__Material provided__

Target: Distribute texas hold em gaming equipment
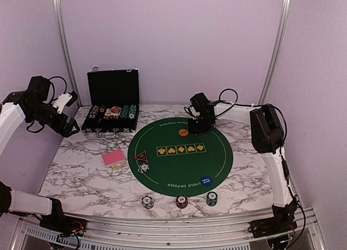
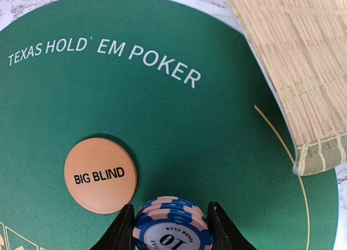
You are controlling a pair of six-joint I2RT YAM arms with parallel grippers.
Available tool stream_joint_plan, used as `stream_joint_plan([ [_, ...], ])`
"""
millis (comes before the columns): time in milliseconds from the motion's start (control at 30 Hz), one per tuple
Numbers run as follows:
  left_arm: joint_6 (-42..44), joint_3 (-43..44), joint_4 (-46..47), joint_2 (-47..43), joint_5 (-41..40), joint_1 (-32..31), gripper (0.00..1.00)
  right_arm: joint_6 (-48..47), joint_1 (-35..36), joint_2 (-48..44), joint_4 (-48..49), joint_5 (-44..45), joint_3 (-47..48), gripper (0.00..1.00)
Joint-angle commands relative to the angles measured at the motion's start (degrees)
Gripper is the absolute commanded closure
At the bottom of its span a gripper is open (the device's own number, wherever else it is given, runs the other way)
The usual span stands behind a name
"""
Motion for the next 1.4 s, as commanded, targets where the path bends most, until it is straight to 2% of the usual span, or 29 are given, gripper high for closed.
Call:
stream_joint_plan([
  [0, 0.4, 0.4, -1.2, 0.0, -0.1, -0.2, 0.01, 0.4, -0.7, 1.5, 0.7, 0.7, 2.5, 0.90],
  [233, 0.5, 0.4, -1.2, -0.2, -0.2, -0.2, 0.01, 0.5, -0.8, 1.8, 0.7, 0.7, 0.9, 0.87],
  [300, 0.5, 0.3, -1.2, -0.2, -0.1, -0.2, 0.01, 0.5, -0.8, 1.8, 0.6, 0.7, 0.7, 0.78],
  [433, 0.4, 0.4, -1.1, -0.4, -0.2, -0.2, 0.01, 0.4, -0.8, 1.8, 0.3, 0.9, 0.7, 0.54],
  [533, 0.4, 0.4, -1.2, -0.7, -0.3, -0.2, 0.01, 0.4, -0.8, 1.4, 0.0, 1.1, 0.9, 0.46],
  [667, 0.4, 0.5, -1.3, -0.9, -0.3, -0.2, 0.01, 0.2, -0.8, 0.6, -0.4, 1.3, 1.1, 0.42],
  [933, 0.3, 0.8, -1.4, -1.0, -0.4, -0.2, 0.01, -0.4, 0.1, -4.4, -1.0, 1.9, 0.2, 0.41],
  [1067, 0.4, 1.1, -1.5, -1.2, -0.7, -0.2, 0.01, -0.5, 3.0, -10.0, -1.8, 4.2, -3.2, 0.39],
  [1133, 0.5, 1.1, -1.6, -1.1, -0.7, -0.2, 0.01, -0.3, 4.9, -13.4, -2.1, 5.0, -5.7, 0.36],
  [1367, 0.8, 1.2, -2.2, -1.3, -0.6, -0.2, 0.01, 0.3, 16.8, -24.7, -2.1, 4.4, -16.7, 0.14],
])
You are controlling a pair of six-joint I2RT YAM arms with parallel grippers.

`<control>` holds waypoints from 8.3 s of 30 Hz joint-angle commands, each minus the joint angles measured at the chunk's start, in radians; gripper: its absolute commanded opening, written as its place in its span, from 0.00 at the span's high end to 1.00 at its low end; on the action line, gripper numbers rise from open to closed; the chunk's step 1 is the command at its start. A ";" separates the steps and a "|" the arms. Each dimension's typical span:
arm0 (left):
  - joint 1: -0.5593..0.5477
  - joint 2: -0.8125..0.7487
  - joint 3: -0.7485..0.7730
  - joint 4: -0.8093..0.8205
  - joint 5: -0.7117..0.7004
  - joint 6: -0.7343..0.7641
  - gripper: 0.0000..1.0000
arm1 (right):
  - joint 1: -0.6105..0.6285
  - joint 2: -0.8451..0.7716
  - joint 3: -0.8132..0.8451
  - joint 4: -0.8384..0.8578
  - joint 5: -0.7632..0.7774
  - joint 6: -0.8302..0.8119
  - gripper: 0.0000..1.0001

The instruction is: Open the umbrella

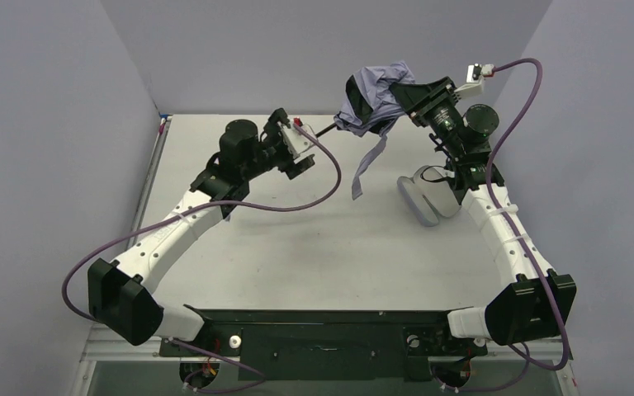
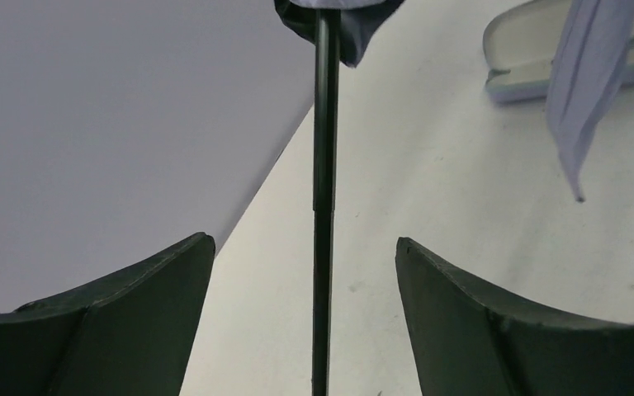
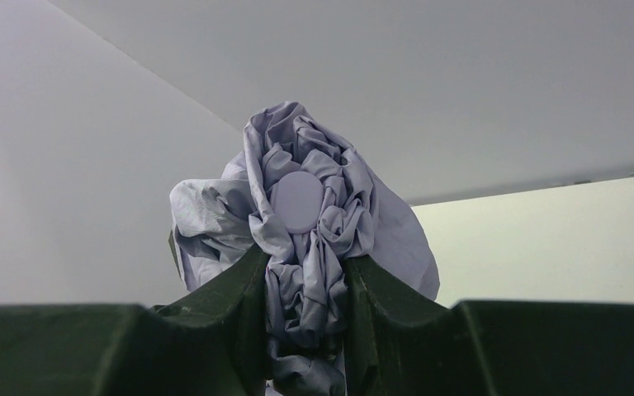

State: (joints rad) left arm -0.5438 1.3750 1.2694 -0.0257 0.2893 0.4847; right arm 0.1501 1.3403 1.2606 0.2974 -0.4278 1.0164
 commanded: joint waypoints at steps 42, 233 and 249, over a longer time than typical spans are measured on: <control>-0.013 -0.055 -0.065 -0.073 -0.035 0.966 1.00 | -0.058 -0.107 0.193 -0.681 -0.446 -1.122 0.35; 0.040 0.058 -0.006 0.517 0.091 -0.654 1.00 | 0.269 0.152 -0.024 -0.266 -0.295 -0.868 0.50; 0.033 0.015 -0.018 0.512 0.168 -0.647 1.00 | 0.306 0.422 -0.004 -0.169 -0.029 -0.835 0.69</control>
State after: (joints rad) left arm -0.5087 1.4445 1.1976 0.3714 0.4160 -0.1528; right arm 0.4706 1.7416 1.2228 0.1043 -0.5350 0.2157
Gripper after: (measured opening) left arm 0.070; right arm 0.306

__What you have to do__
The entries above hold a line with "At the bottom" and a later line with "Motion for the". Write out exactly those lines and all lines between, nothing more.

__Result of the task__
At the bottom of its span a gripper is open (the device's own number, wherever else it is given, runs the other way)
The usual span stands behind a name
"""
Motion for the next 1.4 s, as commanded, targets where the path bends most, until it is straight to 2% of the usual span, or 29 are given, gripper high for closed.

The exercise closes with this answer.